**Entries provided:**

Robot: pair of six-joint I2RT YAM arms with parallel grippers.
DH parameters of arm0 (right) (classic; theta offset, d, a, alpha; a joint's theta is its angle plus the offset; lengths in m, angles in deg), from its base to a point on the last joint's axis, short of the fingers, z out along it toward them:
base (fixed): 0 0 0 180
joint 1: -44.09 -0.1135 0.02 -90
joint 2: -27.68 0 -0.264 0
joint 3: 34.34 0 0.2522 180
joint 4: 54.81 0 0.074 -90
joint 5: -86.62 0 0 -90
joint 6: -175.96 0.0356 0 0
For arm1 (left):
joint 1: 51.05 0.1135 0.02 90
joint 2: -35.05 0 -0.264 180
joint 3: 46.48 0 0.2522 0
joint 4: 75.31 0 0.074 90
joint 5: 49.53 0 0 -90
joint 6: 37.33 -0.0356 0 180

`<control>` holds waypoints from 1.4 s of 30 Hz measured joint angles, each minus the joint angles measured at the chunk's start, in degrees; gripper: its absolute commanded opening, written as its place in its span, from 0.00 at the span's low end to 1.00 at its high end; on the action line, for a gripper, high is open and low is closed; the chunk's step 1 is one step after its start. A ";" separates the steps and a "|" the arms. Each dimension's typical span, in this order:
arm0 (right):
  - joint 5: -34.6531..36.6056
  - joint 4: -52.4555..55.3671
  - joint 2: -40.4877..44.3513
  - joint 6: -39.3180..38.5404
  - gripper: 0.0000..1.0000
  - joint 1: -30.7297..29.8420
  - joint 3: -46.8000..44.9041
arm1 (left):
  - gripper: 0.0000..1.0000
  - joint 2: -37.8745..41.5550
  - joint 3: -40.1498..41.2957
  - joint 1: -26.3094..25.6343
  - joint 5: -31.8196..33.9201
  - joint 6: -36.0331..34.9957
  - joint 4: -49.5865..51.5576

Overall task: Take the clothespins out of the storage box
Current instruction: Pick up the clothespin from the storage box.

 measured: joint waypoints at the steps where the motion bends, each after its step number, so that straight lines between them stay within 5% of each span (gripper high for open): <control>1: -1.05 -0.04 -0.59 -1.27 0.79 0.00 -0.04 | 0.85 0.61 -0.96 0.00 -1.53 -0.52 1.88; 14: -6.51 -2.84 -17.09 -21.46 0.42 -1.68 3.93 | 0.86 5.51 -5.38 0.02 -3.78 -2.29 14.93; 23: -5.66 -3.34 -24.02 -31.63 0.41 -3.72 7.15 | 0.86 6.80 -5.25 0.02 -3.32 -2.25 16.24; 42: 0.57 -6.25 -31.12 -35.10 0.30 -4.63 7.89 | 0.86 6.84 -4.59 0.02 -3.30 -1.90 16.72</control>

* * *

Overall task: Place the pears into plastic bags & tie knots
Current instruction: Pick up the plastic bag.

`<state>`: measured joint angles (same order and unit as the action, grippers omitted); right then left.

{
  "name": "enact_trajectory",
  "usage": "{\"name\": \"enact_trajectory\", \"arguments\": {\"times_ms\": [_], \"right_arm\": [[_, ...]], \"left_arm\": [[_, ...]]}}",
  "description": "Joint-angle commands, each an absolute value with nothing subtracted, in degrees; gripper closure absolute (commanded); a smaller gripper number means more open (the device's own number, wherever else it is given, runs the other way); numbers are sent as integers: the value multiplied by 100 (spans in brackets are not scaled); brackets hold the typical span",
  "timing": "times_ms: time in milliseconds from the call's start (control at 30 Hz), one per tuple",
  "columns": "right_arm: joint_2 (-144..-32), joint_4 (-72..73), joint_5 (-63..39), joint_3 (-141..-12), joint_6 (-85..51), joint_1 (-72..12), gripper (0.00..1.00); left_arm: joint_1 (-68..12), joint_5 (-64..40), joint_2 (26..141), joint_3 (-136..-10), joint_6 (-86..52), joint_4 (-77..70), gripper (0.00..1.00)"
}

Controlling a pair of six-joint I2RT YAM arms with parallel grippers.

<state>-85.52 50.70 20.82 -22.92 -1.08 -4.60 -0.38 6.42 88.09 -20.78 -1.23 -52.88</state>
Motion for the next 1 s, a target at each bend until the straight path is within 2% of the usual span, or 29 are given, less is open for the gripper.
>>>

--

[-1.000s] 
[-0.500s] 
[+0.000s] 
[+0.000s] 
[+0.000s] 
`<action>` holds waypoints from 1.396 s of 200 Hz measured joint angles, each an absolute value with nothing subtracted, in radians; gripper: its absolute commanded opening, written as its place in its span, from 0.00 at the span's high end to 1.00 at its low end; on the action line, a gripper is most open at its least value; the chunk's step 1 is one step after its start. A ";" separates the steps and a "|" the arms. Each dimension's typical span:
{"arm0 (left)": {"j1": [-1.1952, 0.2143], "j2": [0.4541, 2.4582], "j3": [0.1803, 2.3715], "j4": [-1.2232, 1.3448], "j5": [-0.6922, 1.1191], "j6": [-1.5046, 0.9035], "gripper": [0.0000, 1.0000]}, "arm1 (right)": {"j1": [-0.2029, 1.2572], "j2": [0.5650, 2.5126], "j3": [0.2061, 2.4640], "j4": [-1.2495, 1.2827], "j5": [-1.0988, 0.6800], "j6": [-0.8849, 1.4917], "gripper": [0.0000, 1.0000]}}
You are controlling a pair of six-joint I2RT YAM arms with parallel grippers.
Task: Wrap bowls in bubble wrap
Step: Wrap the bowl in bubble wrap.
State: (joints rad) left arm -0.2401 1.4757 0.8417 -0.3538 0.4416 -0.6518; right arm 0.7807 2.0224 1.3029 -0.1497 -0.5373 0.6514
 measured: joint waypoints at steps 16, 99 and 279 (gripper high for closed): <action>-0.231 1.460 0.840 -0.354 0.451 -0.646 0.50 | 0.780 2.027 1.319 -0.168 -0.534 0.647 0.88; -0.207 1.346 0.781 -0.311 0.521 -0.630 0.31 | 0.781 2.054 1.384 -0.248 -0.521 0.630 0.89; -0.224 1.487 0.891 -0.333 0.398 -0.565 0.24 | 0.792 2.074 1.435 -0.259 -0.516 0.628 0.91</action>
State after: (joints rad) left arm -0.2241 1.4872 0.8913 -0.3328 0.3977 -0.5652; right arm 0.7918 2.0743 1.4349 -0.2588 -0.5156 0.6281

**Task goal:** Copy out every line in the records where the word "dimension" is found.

**Answer area:**
`<control>` holds waypoints from 1.4 s of 30 Hz measured joint angles, each minus the joint angles measured at the chunk's start, in degrees; gripper: its absolute commanded opening, written as its place in its span, from 0.00 at the span's low end to 1.00 at its high end; on the action line, for a gripper, high is open and low is closed; the chunk's step 1 is one step after its start. A ";" separates the steps and a "|" the arms. Each dimension's typical span, in this order:
`<action>` holds waypoints from 1.396 s of 200 Hz measured joint angles, each an absolute value with nothing subtracted, in radians; gripper: its absolute commanded opening, written as its place in its span, from 0.00 at the span's high end to 1.00 at its low end; on the action line, a gripper is most open at its least value; the chunk's step 1 is one step after its start. A ";" separates the steps and a "|" the arms. Each dimension's typical span:

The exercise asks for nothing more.